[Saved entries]
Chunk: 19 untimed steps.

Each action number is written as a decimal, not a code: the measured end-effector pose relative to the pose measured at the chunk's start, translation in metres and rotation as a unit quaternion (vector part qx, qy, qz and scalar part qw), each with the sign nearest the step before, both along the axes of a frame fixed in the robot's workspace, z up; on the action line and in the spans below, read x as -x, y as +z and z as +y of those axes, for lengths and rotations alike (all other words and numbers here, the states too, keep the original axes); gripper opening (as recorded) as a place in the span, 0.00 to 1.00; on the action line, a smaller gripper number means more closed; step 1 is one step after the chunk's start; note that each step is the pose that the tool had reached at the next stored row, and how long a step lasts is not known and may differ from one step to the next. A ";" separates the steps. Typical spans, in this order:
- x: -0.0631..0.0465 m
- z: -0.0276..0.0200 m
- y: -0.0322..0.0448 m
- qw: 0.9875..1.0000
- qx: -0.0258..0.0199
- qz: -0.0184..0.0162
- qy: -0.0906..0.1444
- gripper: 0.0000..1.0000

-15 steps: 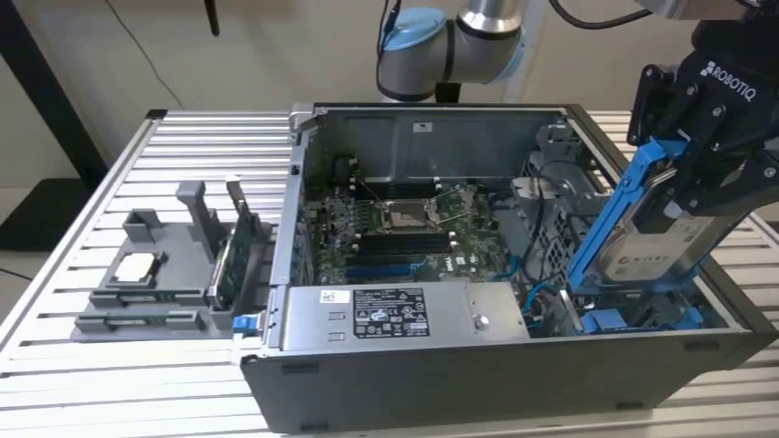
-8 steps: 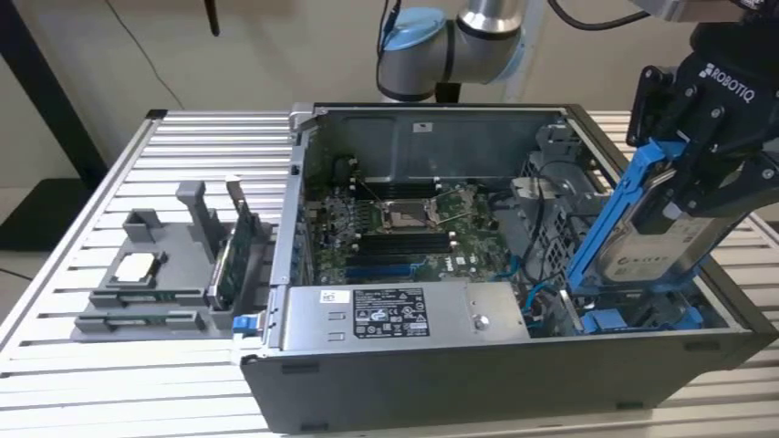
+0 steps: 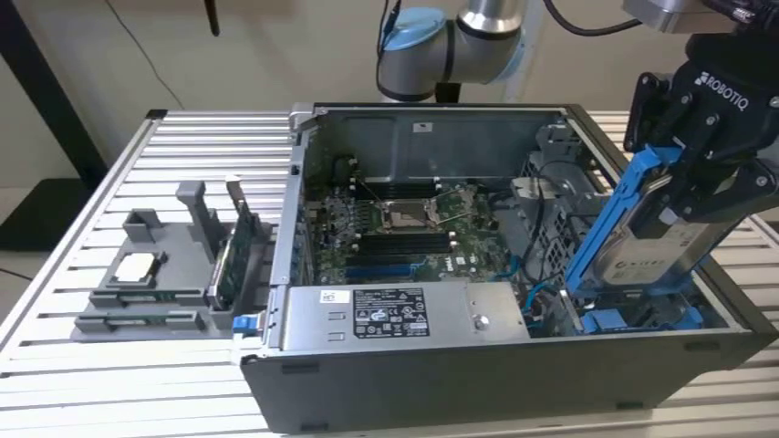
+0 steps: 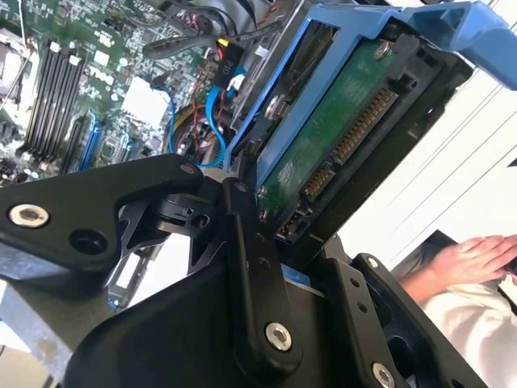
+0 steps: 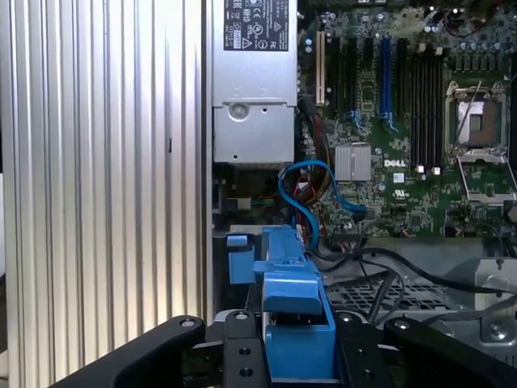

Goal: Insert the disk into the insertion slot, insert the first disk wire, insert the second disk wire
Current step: 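Insert the disk into the insertion slot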

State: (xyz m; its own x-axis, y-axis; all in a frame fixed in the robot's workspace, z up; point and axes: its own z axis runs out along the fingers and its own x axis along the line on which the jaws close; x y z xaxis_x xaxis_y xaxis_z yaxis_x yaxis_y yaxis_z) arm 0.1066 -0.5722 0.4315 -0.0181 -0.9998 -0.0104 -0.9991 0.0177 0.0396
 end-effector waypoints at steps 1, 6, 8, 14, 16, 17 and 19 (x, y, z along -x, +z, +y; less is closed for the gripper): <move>0.000 0.0000 -0.0005 1.000 0.000 0.000 0.000 0.33; 0.000 0.0000 -0.0019 1.000 0.000 0.000 0.000 0.33; 0.000 0.0000 -0.0019 1.000 0.000 0.000 0.000 0.33; 0.000 0.0000 -0.0047 1.000 0.000 0.000 0.000 0.33; -0.001 0.0000 -0.0063 1.000 0.000 0.000 0.000 0.33; -0.001 0.0000 -0.0069 1.000 0.000 0.000 0.000 0.33; -0.004 -0.0004 -0.0077 1.000 0.000 0.000 0.000 0.33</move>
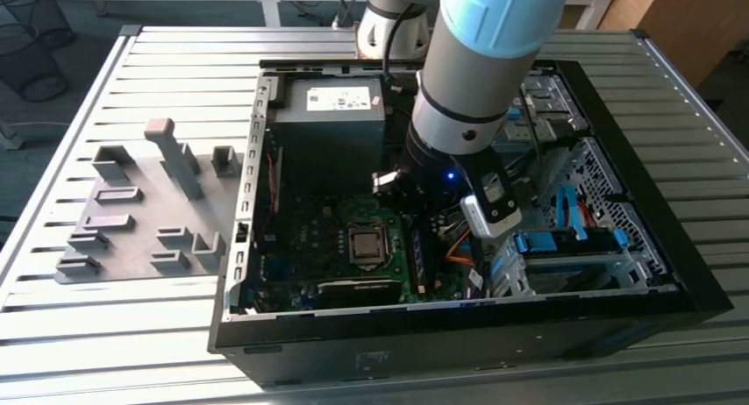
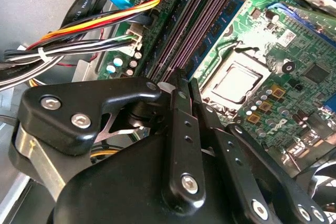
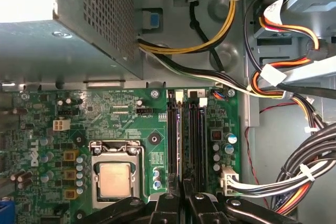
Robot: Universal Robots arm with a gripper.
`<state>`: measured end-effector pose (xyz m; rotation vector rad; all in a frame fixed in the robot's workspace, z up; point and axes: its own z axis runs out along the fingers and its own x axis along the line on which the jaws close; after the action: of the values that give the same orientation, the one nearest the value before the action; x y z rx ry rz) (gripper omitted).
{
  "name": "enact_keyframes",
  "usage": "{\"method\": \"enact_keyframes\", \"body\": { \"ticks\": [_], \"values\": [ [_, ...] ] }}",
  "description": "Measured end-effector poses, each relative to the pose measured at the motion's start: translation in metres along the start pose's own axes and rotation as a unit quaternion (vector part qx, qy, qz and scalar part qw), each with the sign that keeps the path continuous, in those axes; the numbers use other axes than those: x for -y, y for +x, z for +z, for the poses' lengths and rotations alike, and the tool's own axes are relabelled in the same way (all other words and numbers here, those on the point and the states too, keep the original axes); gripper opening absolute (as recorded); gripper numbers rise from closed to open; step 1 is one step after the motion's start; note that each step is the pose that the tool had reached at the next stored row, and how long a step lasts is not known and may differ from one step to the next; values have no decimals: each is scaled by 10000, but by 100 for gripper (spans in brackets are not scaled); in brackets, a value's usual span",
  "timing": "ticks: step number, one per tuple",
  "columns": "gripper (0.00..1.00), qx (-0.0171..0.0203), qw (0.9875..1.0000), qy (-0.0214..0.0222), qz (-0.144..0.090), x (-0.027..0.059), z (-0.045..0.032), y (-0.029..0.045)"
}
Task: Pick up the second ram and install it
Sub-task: 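Press down the second ram until it locks into place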
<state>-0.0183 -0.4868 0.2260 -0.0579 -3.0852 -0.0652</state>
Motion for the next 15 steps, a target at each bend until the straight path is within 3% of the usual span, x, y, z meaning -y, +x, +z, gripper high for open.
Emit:
{"method": "enact_keyframes", "body": {
  "ticks": [5, 15],
  "values": [
    [14, -1, 10000, -30, -1, -1, 21, 0],
    [14, -1, 10000, -30, 5, 1, 67, -3]
  ]
}}
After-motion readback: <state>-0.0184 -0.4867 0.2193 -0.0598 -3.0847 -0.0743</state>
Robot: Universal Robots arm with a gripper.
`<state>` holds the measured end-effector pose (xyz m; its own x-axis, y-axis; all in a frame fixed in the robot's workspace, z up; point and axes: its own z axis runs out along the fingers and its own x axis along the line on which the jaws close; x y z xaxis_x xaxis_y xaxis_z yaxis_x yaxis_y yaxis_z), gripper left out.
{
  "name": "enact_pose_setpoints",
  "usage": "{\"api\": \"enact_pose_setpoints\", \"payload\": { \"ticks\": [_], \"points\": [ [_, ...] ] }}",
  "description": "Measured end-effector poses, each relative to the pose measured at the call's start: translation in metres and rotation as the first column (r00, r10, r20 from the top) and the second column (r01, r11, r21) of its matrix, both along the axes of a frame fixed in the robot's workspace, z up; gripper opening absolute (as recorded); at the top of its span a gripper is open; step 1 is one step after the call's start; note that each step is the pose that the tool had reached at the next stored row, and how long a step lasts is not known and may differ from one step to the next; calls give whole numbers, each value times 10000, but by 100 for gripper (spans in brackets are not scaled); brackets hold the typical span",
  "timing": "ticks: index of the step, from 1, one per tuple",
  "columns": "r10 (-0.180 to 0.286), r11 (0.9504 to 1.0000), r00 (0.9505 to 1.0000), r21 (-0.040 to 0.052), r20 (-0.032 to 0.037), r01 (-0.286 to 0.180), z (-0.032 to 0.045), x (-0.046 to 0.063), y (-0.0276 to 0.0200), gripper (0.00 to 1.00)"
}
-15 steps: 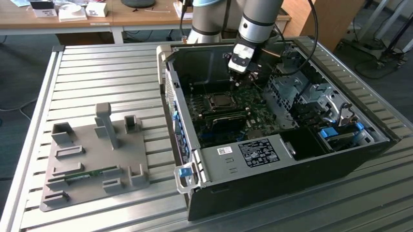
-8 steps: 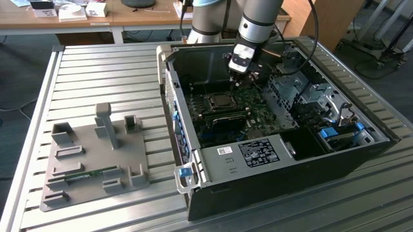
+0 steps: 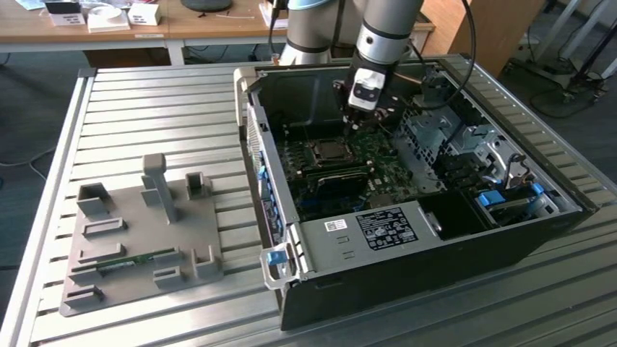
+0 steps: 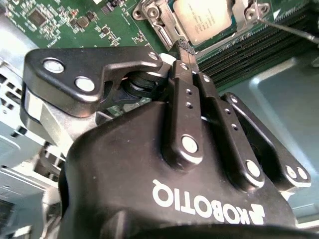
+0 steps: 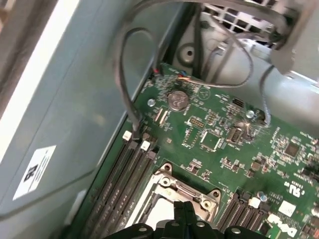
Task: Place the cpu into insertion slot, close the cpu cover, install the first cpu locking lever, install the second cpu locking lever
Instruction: 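Close the cpu cover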
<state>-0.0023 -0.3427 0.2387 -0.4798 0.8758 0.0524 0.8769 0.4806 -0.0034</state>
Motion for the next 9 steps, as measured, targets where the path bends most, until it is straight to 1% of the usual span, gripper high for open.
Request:
{"api": "enact_pose_setpoints", "payload": {
  "ticks": [2, 4, 7, 9],
  "points": [
    [360, 9994, 9994, 0, 0, -360, -2, 0, 0, 11],
    [719, 9974, 9974, 0, 0, -719, -3, 0, 0, 11],
    [1272, 9919, 9919, 0, 1, -1272, -6, 0, 0, 11],
    [1627, 9867, 9867, 0, 0, -1627, -7, 0, 0, 11]
  ]
}}
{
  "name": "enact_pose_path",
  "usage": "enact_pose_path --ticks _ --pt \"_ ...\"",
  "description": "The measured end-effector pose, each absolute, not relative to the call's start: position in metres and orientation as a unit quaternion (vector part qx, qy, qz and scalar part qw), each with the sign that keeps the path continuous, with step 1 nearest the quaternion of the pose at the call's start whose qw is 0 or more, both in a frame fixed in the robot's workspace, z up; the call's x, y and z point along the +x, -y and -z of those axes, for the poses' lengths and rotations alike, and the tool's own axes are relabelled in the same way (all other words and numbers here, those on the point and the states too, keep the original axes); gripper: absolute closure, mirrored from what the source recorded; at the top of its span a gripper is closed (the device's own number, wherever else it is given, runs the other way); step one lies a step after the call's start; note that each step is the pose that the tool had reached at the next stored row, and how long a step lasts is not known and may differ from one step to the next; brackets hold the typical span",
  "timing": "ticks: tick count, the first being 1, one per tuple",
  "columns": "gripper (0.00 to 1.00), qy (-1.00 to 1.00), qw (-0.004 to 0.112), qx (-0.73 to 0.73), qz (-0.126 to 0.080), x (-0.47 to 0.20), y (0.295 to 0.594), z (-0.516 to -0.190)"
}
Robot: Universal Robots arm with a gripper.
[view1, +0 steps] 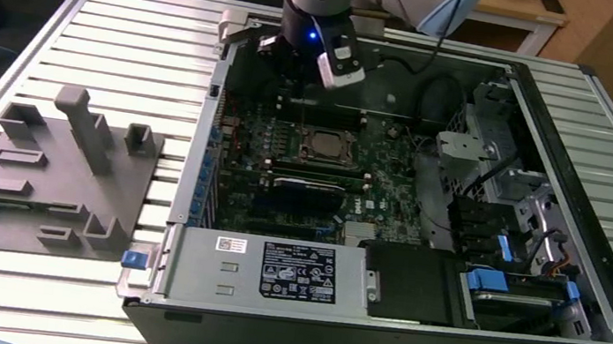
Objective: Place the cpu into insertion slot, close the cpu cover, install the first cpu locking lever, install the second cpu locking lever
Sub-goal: 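Install the first cpu locking lever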
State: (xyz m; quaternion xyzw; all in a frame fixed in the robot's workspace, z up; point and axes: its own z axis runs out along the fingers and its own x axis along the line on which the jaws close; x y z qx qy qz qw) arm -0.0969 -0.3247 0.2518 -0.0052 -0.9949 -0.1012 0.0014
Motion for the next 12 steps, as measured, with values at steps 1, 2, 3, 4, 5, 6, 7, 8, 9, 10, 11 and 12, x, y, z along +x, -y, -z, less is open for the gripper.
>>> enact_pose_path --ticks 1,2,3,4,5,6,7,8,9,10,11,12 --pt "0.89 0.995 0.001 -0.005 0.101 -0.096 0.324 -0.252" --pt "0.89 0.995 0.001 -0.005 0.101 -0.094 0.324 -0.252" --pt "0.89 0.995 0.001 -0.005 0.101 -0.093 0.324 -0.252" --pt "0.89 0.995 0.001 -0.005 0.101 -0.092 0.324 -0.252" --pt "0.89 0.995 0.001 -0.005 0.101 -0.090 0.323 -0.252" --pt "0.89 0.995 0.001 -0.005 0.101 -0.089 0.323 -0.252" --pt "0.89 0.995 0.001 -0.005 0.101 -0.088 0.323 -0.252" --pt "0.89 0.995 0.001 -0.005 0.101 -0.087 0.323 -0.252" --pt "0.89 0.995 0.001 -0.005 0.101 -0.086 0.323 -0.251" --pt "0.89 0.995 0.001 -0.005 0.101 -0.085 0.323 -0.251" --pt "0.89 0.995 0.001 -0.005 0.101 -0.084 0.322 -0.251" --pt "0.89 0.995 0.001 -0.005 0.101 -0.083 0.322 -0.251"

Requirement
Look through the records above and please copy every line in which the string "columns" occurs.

Answer for this exercise
  "columns": "gripper (0.00..1.00), qx (-0.0171..0.0203), qw (0.9875..1.0000), qy (-0.0214..0.0222), qz (-0.144..0.090), x (-0.027..0.059), z (-0.045..0.032), y (-0.029..0.045)"
  "columns": "r10 (-0.180 to 0.286), r11 (0.9504 to 1.0000), r00 (0.9505 to 1.0000), r21 (-0.040 to 0.052), r20 (-0.032 to 0.037), r01 (-0.286 to 0.180), z (-0.032 to 0.045), x (-0.046 to 0.063), y (-0.0276 to 0.0200), gripper (0.00 to 1.00)"
  "columns": "gripper (0.00 to 1.00), qy (-1.00 to 1.00), qw (-0.004 to 0.112), qx (-0.73 to 0.73), qz (-0.126 to 0.080), x (-0.47 to 0.20), y (0.295 to 0.594), z (-0.516 to -0.190)"

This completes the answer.